Problem requirements:
The copy you print must match the listing exactly, with its pictures removed.

Information shown:

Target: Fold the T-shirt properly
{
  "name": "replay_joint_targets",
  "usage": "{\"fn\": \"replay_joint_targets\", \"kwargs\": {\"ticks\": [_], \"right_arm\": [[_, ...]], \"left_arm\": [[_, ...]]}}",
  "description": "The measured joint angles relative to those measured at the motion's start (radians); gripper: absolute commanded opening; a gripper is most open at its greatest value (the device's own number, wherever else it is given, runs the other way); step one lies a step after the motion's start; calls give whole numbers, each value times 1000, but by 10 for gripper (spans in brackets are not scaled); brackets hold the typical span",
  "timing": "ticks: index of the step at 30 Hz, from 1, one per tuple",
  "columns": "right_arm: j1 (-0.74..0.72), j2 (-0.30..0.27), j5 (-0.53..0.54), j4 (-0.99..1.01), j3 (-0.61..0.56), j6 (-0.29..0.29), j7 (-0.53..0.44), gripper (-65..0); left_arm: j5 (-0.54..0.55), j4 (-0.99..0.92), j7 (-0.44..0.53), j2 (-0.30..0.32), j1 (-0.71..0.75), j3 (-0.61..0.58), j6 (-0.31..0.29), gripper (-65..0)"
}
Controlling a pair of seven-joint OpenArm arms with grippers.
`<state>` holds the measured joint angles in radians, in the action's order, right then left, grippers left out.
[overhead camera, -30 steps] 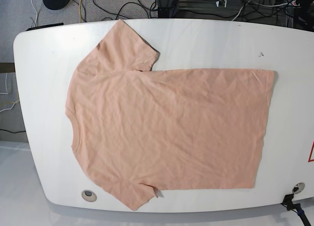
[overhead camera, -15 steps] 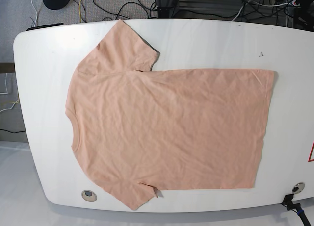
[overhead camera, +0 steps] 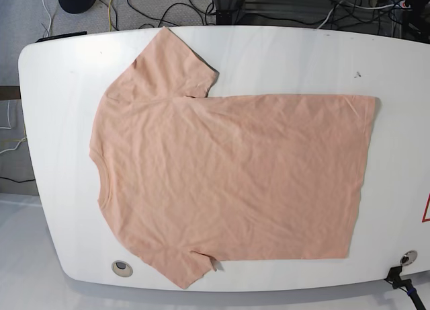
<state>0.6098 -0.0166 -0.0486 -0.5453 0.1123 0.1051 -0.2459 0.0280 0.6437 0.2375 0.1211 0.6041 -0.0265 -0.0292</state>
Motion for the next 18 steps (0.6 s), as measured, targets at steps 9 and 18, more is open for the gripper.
{"fn": "replay_joint_targets", "kwargs": {"ticks": [9, 18], "right_arm": [[172, -23, 0, -273, 3, 2, -6, -609], [387, -61, 3, -557, 6, 11, 3, -608]], "left_arm": [[42, 370, 26, 61, 232, 27, -8, -650], [33, 598, 3, 111, 391, 98, 1, -648]]}}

Response for this exercise:
Target: Fold the T-shirt properly
{
  "name": "replay_joint_targets",
  "usage": "{\"fn\": \"replay_joint_targets\", \"kwargs\": {\"ticks\": [_], \"right_arm\": [[_, ...]], \"left_arm\": [[_, ...]]}}",
  "description": "The measured joint angles relative to those measured at the motion's start (radians); gripper: absolute commanded opening; a gripper is most open at its greatest value (the device's own number, wherever else it is given, runs the other way); step one lies a step after the motion's start; calls give whole numbers, each value times 1000, but by 10 for gripper (spans in brackets are not scaled); brackets hold the typical span",
  "timing": "ticks: index of the step at 30 Hz, from 1, one per tuple",
  "columns": "right_arm: j1 (-0.74..0.72), j2 (-0.30..0.27), j5 (-0.53..0.54), j4 (-0.99..1.01), j3 (-0.61..0.56), j6 (-0.29..0.29), j7 (-0.53..0.44), gripper (-65..0); left_arm: j5 (-0.54..0.55), j4 (-0.99..0.92), j7 (-0.44..0.53), j2 (-0.30..0.32), j1 (-0.71..0.75), j3 (-0.61..0.58), j6 (-0.31..0.29), gripper (-65..0)"
}
Controlling a pair of seven-joint OpenArm arms with grippers.
`<state>` holds the measured joint angles in radians, in the action's order, right then left, grippers left out.
[overhead camera, -30 steps] 
[overhead camera, -15 steps] 
[overhead camera, +0 steps] 
<state>0.6098 -0.0166 -0.0486 -0.5453 0.1123 0.1051 -0.2459 0.0280 0.6437 0.2375 0.1211 0.6041 -0.0265 -0.0292</state>
Motion for the next 18 steps (0.6 s), as measured, targets at steps 9 and 18, more is open for the gripper.
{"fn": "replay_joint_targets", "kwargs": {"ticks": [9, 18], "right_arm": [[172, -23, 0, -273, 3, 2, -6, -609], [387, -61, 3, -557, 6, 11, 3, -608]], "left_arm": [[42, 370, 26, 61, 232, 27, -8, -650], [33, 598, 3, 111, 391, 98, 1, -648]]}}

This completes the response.